In recent years, genomic medicine has invited critical attention for its potential to include diverse population groups and therefore expand the clinical relevance of global genome databases in diagnosing diseases. Population geneticists across the Global South demand being included in this process by translating their national populations into geneticized fragments that move back and forth between laboratories, databases and sites of diagnosis and care.

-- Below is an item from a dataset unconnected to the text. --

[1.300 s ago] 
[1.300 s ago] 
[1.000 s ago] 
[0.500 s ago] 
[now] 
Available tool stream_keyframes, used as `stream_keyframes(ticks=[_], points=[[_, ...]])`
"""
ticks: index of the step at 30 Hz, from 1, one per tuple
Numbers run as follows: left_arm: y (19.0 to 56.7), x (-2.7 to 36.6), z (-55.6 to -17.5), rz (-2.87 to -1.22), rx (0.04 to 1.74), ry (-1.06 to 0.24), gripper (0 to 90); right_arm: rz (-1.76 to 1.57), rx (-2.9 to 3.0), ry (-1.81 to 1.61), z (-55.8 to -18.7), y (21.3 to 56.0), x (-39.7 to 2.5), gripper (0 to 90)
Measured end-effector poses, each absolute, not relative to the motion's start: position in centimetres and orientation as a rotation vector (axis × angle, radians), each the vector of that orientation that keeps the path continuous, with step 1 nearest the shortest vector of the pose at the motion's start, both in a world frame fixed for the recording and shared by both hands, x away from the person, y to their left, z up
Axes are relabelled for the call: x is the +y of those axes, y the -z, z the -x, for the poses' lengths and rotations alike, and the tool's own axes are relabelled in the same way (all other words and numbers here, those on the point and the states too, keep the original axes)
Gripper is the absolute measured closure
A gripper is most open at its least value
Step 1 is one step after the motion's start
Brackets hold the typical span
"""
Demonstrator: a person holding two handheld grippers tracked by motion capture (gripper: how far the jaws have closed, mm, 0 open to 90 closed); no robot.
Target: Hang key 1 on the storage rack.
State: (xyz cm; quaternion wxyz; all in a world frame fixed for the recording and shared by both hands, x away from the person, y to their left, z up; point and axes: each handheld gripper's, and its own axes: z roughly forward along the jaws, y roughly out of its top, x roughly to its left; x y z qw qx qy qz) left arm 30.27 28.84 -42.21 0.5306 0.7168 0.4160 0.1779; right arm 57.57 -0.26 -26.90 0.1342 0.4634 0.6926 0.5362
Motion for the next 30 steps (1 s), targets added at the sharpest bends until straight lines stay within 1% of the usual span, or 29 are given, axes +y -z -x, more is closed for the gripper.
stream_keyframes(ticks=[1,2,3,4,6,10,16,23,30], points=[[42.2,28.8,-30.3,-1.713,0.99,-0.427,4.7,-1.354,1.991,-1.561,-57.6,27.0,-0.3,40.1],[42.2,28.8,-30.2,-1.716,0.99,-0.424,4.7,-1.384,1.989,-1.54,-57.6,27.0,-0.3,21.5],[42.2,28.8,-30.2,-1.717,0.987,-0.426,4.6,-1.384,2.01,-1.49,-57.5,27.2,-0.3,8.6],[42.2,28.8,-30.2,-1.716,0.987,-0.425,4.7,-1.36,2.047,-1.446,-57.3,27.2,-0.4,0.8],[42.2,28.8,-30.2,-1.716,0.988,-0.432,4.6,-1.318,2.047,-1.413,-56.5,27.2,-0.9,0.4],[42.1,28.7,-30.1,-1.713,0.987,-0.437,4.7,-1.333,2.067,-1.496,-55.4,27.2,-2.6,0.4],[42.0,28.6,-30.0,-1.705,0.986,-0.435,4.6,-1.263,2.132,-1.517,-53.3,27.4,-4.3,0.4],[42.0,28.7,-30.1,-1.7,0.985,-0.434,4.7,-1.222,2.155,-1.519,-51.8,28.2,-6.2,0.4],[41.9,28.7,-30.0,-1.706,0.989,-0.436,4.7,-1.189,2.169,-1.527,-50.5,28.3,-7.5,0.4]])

Taking the case of postcolonial India, this article explores how the scientific universality of genomics becomes contested, only to produce an ‘anticipatory universality’ oriented towards public-health futures. Drawing on Ruha Benjamin’s concept of ‘postcolonial genomics’, my argument is three-fold. First, I critique analyses that have explained population genetic studies in India as an exercise in fostering nationalism, showing instead that geneticists are increasingly interested not in the ‘Indian’ population as a whole, but rather in its ‘fragments’. Second, through a case study of the Lambadas in Telangana, I show how the material formation of these fragments highlights the limits of genomic universality, where the haplotype is treated as the ultimate fact in tracing both ancestry and disease risk. Third, I argue that it is partly due to the financial dependence of postcolonial geneticists on state bureaucracies that they enact an ‘anticipatory universality’ for genomics, which, even if severely limited and often harmful in the present, promises to be universally applicable in the future.